***

Навеяло солнышком, весной и поездкой по центральным питерским улочкам:
«Те, кто в пятнадцать лет убежал из дома, вряд ли поймет того, кто учился в спецшколе», пел Виктор Цой. Но мы были парадоксальными девчонками в нашей далекой молодости. Мы были совершенно приличными, но оченно боевыми. Мы учились в наилучшей Санкт-Петербургской школе (школа № 207), с углубленным изучением английского языка. Это была престижная школа. Она и сейчас лучшая и находится в самом сердце города на Невском проспекте, прямо напротив метро Маяковская, где раньше был замечательный кинотеатр "Колизей". У многих наших сейчас там учатся дети. Но в пору нашей молодости ранней, будучи очень энергичными и желающими изучать мир больше, чем он был, когда есть лишь школа-дом, школа-дом,  мы убегали из дома в старших классах. Мы знали всех в нашем Куйбышевском (ныне Центральном) районе – приличных детей, детей актеров (понятное дело, это наша школа), гопников, спортсменов, рок-исполнителей, фарцовщиков. Мы видели настоящие разборки – район на район (страшное дело, ребята). Да, и сами ходили разбираться в соседние школы. Но по справедливости, к примеру, когда кто-то кого-то обворовывал или обижал. Вызывали нас понятное дело, не учителя, а сами дети. Мы никогда никого не били, просто разговаривали. Это была уже не история про пионеров-комсомольцев, эта эпоха уходила в прошлое, но  это было похоже на Кортик и Последнее лето детства. Защищали в своей школе тех, кого обижали нехорошие девочки, которые почему-то решали, что они могут притеснять тех, кто младше, слабее или менее обеспечен. Может, это были какие-то прямо тимуровские действия. В любом случае, мы всегда были за справедливость.

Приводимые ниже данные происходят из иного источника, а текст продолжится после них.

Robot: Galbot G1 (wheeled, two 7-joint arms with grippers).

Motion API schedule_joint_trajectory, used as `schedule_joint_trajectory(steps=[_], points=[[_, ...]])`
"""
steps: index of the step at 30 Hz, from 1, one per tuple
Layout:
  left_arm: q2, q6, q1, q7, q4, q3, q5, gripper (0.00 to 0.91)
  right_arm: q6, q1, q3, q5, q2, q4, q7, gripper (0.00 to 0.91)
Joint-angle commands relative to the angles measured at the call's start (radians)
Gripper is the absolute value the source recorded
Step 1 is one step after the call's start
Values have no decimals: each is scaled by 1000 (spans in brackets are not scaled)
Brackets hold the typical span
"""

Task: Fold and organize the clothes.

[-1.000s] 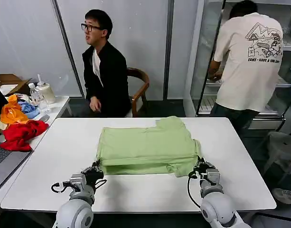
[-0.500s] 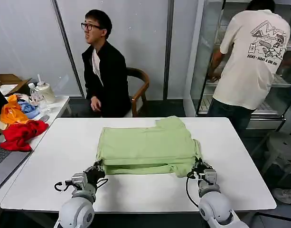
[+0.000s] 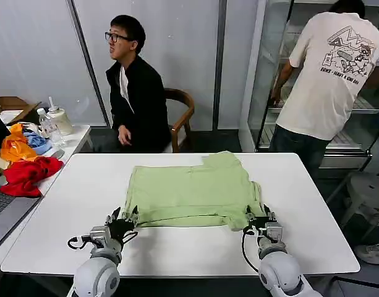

А район наш  – самый, что ни на есть Центральный состоял на тот момент сплошь и рядом из коммуналок и дворов-колодцев. И мы обитатели этих коммуналок знаем про Питер и про жизнь в нем намного больше, чем те, кто еще с детства жил в отдельных прекрасных апартаментах. Ну, или хотя бы просто в отдельных апартаментах. Мы наблюдали вырезанное по форме зеркала небо из наших окон, мы знали все парадные и все проходные дворы в нескольких смежных районах, которые теперь гордо называются одним – Центральным. Мы обожали ходить в Эрмитаж, гулять в Летнем и Таврическом, по набережной Невы и Фонтанки. Мы знали, как одна улица в своей плавности перетекает в другую, фантазировали, что мы могли бы отреставрировать какой-нибудь чудный дом на ныне Кирочной улице (Салтыкова-Щедрина) и стать его владельцами. Мы лазали по чердаками, ходили по тонким жердочкам крыш с качающимися антеннами по вечерам, заглядывая в горящие окна кухонь с приоткрытыми форточками. Мы загорали на этих крышах летом, когда не хотелось ехать на дачу, лежа то вверх ногами, то наоборот. Самые рискованные и покатые крыши были у одной моей знакомой около Некрасовского сада. Как мы не падали оттуда – не знаю. 
Сейчас, когда я еду по центру, я вижу, что ворота во дворы закрыты и это правильно. Потому что город сейчас в центре наполнен алкоголиками и наркоманами, которые живут в оставшихся коммуналках и, они сейчас повылезали на солнце и водрузились на милых скамейках моих любимых бульваров. Это, конечно же, не может не удручать. И портит мне мои детские воспоминания о моей жизни в центре во времена моего детства.